L’article 52 de la même loi dispose que quiconque, par quelque moyen que ce soit, endommage, altère ou détruit un monument archéologique, artistique ou historique encourt une peine de prison de trois à dix ans et une amende pouvant aller jusqu’à la valeur du dommage causé. Le retrait de la grille historique, la préparation ad hoc de la piscine et son utilisation dans un contexte privé sans preuve d’autorisation fédérale constituent, prima facie, une infraction grave.

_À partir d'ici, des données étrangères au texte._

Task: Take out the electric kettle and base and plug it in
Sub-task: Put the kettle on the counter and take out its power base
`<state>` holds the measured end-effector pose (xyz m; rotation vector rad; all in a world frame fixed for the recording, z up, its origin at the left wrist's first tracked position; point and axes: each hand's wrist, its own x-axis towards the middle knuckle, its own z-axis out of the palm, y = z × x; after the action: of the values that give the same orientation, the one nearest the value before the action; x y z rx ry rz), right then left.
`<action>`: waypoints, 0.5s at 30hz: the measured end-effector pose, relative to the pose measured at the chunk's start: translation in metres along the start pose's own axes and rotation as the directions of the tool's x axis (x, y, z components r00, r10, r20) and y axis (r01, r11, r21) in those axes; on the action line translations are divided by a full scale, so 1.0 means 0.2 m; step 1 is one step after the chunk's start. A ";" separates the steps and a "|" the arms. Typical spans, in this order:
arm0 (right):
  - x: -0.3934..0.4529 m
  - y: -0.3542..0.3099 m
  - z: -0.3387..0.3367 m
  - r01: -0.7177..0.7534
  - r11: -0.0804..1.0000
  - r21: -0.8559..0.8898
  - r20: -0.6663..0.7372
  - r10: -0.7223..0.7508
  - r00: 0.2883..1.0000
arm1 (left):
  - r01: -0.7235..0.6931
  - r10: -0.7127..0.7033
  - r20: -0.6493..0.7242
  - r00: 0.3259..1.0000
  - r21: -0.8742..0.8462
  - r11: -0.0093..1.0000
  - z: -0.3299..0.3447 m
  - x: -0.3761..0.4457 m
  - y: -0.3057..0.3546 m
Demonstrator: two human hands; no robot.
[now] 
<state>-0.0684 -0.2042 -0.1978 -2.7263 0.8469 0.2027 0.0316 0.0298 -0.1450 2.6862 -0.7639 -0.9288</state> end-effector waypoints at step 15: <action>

Le recteur Carballo García, en présidant personnellement la célébration en sa qualité d’autorité suprême du lieu, et l’administrateur sous sa protection, pourraient faire l’objet de procès-verbaux administratifs, d’amendes, de l’obligation de rétablir l’état original et, en cas d’altération intentionnelle prouvée, d’une plainte pénale. Tout indique que les autorités fédérales des Sites et Monuments historiques n’avaient pas été informées au préalable de l’événement, selon les preuves disponibles.
Des questions inévitables se posent. A-t-il agi sous l’autorisation du contrôleur et administrateur de la Cathédrale, protégé du recteur, qui a orchestré cet acte pour exposer le patrimoine historique et religieux de la chapelle abritant d’importantes reliques et objets historiques ? Où se trouvaient les membres de la Garde nationale, tenus de veiller sur le lieu et son contenu ? Existait-il une autorisation des autorités fédérales des Sites et Monuments historiques pour organiser un événement privé en utilisant et en manipulant une relique appartenant au premier martyr mexicain ?

Après la célébration religieuse, qui a permis que la réception ait lieu dans le jardin des chanoines pour un rassemblement familial ? Désormais, les espaces historiques religieux sont loués ou prêtés pour des réceptions VIP comme celle de ce baptême. Qui ne respecte pas le siège où se trouve le principal centre de l’Église métropolitaine en tant que lieu de prière et de culte religieux ? Jusqu’où s’étendent les réseaux de ceux qui considèrent que le patrimoine national leur appartient comme s’il était leur propriété ?

L’utilisation des fonts baptismaux liés au patron de l’archidiocèse, le retrait de leur protection historique et la transformation d’espaces sacrés en venues pour des événements privés réservés aux proches révèlent un schéma d’appropriation qui érode à la fois le patrimoine matériel de la Nation et la crédibilité de ceux qui ont le devoir de le protéger. Tel est le niveau de la crise qui frappe l’Église archidiocésaine, et les fidèles ont droit à des réponses claires tandis que les autorités fédérales doivent rétablir l’ordre dû.